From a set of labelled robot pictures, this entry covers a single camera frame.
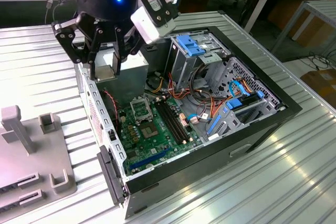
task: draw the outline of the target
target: ram slot
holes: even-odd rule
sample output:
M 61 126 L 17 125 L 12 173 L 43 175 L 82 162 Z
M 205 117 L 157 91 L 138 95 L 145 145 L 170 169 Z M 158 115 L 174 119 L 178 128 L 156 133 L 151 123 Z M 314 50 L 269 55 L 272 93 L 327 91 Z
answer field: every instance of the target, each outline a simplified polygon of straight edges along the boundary
M 188 140 L 188 136 L 166 103 L 156 103 L 155 107 L 177 144 Z

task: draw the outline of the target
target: electronic device
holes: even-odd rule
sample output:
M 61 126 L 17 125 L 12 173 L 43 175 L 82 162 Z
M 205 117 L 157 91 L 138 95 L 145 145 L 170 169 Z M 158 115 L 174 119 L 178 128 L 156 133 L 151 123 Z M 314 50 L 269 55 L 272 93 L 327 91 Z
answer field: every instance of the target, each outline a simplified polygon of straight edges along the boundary
M 112 65 L 100 51 L 97 68 Z M 174 31 L 80 96 L 114 204 L 125 218 L 261 145 L 301 107 L 216 27 Z

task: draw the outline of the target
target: yellow wire
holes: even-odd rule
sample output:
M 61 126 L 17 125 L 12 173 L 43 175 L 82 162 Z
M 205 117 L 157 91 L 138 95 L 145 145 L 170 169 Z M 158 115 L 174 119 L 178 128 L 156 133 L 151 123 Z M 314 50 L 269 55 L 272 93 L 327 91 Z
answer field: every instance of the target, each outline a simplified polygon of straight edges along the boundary
M 159 87 L 158 87 L 157 89 L 153 90 L 152 93 L 157 93 L 157 92 L 159 92 L 159 90 L 161 89 L 161 87 L 162 87 L 162 83 L 163 83 L 163 77 L 160 77 L 160 78 L 161 78 L 161 82 L 160 82 Z

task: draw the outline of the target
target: motherboard
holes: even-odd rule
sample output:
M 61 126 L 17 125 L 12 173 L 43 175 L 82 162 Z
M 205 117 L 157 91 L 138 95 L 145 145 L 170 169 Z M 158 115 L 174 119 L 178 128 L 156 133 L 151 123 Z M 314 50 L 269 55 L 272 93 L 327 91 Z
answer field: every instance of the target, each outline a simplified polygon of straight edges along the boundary
M 124 168 L 128 175 L 202 144 L 193 126 L 181 123 L 180 115 L 183 113 L 173 98 L 161 102 L 144 102 L 144 99 L 136 99 L 119 111 L 122 121 L 120 140 L 127 154 Z M 152 117 L 147 116 L 146 120 L 139 122 L 139 115 L 148 114 Z

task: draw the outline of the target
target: aluminum workbench
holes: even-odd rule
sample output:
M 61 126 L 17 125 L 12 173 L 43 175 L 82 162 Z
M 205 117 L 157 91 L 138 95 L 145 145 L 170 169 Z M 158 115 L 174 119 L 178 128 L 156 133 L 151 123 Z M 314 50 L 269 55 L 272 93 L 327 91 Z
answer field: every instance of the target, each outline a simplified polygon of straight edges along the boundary
M 255 151 L 124 221 L 96 158 L 74 67 L 50 26 L 2 29 L 0 106 L 18 104 L 23 120 L 42 112 L 59 115 L 78 186 L 76 193 L 8 223 L 335 223 L 335 109 L 229 17 L 184 14 L 177 25 L 217 26 L 303 110 Z

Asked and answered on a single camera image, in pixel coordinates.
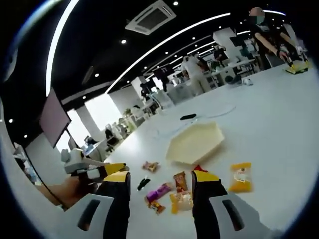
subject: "white device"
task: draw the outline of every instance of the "white device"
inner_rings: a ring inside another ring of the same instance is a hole
[[[175,17],[176,14],[170,7],[162,0],[158,0],[138,14],[125,29],[150,35]]]

****************************************

Exercise aim:
Search the data for "camera" and list every line in which it occurs.

Exercise answer:
From a set of labelled robot pictures, this entry covers a single camera frame.
Asked and answered on a single camera image, in pixel coordinates.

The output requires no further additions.